▶ Your goal:
Nothing in the entries may change when they are transcribed.

------------

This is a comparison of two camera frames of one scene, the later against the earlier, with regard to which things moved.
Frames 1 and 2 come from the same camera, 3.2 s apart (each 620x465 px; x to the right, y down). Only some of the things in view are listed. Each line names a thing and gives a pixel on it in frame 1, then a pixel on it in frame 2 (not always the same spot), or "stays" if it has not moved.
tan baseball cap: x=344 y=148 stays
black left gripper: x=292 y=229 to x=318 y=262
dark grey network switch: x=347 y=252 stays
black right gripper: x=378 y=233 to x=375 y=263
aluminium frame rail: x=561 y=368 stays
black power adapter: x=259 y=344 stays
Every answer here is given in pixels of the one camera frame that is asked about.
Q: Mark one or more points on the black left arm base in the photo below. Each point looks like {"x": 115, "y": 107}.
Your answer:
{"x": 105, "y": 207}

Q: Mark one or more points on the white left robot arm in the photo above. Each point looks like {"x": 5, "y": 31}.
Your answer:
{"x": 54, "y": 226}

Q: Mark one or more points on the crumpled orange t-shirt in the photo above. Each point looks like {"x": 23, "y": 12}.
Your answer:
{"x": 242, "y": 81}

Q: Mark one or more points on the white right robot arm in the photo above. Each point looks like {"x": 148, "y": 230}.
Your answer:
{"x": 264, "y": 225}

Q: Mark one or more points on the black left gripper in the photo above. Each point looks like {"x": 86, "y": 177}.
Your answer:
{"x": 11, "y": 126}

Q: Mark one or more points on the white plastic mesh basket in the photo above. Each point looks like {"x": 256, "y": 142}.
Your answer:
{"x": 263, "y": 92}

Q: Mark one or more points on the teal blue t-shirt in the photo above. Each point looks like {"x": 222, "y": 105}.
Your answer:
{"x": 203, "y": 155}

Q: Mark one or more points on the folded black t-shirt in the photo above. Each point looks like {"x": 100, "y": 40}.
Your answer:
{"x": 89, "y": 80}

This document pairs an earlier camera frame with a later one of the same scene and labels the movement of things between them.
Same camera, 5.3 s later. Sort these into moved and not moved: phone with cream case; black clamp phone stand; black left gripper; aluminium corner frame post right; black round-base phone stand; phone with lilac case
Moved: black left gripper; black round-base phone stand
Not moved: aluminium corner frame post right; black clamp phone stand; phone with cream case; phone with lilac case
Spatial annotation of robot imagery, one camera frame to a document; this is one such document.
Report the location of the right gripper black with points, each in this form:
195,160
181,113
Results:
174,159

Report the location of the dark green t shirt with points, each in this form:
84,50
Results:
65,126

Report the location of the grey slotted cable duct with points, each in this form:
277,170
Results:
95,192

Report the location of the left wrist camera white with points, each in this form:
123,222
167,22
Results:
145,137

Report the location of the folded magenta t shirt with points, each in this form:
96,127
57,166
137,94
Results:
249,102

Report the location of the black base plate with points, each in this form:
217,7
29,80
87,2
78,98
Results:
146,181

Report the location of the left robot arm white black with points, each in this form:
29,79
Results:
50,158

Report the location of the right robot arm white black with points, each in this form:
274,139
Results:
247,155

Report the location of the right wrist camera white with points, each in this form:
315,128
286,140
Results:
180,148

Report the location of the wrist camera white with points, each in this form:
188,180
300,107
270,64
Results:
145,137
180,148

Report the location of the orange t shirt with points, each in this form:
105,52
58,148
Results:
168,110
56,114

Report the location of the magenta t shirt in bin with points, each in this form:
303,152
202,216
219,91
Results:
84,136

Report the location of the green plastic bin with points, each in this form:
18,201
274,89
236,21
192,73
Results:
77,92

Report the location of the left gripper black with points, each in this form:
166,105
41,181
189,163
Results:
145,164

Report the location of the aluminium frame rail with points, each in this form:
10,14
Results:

------------

▶ Written answer:
This is a comparison of two camera frames of one scene, the later against the earlier, with regard to which things moved.
Frames 1 and 2 come from the same camera, 3.2 s apart (each 620x465 px; x to the right, y down). Only some of the things in view are listed. Each line names a thing and gives a pixel on it in frame 1, then a pixel on it in frame 2 (not always the same spot), or "stays" if it has not moved.
tan baseball cap: x=344 y=148 stays
black left gripper: x=292 y=229 to x=318 y=262
dark grey network switch: x=347 y=252 stays
black right gripper: x=378 y=233 to x=375 y=263
aluminium frame rail: x=561 y=368 stays
black power adapter: x=259 y=344 stays
Every answer here is given in pixels of the one camera frame that is asked about.
Q: Mark one or more points on the black left arm base in the photo below. Each point looks like {"x": 115, "y": 107}.
Your answer:
{"x": 105, "y": 207}

Q: Mark one or more points on the white left robot arm in the photo above. Each point looks like {"x": 5, "y": 31}.
Your answer:
{"x": 54, "y": 226}

Q: Mark one or more points on the crumpled orange t-shirt in the photo above. Each point looks like {"x": 23, "y": 12}.
Your answer:
{"x": 242, "y": 81}

Q: Mark one or more points on the white right robot arm in the photo above. Each point looks like {"x": 148, "y": 230}.
Your answer:
{"x": 264, "y": 225}

Q: Mark one or more points on the black left gripper in the photo above. Each point looks like {"x": 86, "y": 177}.
Your answer:
{"x": 11, "y": 126}

Q: Mark one or more points on the white plastic mesh basket in the photo above. Each point looks like {"x": 256, "y": 142}.
Your answer:
{"x": 263, "y": 92}

Q: Mark one or more points on the teal blue t-shirt in the photo above. Each point looks like {"x": 222, "y": 105}.
Your answer:
{"x": 203, "y": 155}

Q: Mark one or more points on the folded black t-shirt in the photo above. Each point looks like {"x": 100, "y": 40}.
Your answer:
{"x": 89, "y": 80}

This document pairs an earlier camera frame with a later one of the same scene and labels the movement of things between them.
Same camera, 5.3 s later. Sort these into moved and not moved: phone with cream case; black clamp phone stand; black left gripper; aluminium corner frame post right; black round-base phone stand; phone with lilac case
Moved: black left gripper; black round-base phone stand
Not moved: aluminium corner frame post right; black clamp phone stand; phone with cream case; phone with lilac case
Spatial annotation of robot imagery, one camera frame to a document; this is one such document.
Report the location of the right gripper black with points, each in this form:
195,160
181,113
Results:
174,159

Report the location of the dark green t shirt with points, each in this form:
84,50
Results:
65,126

Report the location of the grey slotted cable duct with points, each in this form:
277,170
Results:
95,192

Report the location of the left wrist camera white with points, each in this form:
123,222
167,22
Results:
145,137

Report the location of the folded magenta t shirt with points, each in this form:
96,127
57,166
137,94
Results:
249,102

Report the location of the black base plate with points, each in this form:
217,7
29,80
87,2
78,98
Results:
146,181

Report the location of the left robot arm white black with points, each in this form:
29,79
Results:
50,158

Report the location of the right robot arm white black with points, each in this form:
274,139
Results:
247,155

Report the location of the right wrist camera white with points, each in this form:
315,128
286,140
Results:
180,148

Report the location of the wrist camera white with points, each in this form:
188,180
300,107
270,64
Results:
145,137
180,148

Report the location of the orange t shirt with points, each in this form:
105,52
58,148
Results:
168,110
56,114

Report the location of the magenta t shirt in bin with points, each in this form:
303,152
202,216
219,91
Results:
84,136

Report the location of the green plastic bin with points, each in this form:
18,201
274,89
236,21
192,73
Results:
77,92

Report the location of the left gripper black with points, each in this form:
166,105
41,181
189,163
Results:
145,164

Report the location of the aluminium frame rail with points, each in this form:
10,14
Results:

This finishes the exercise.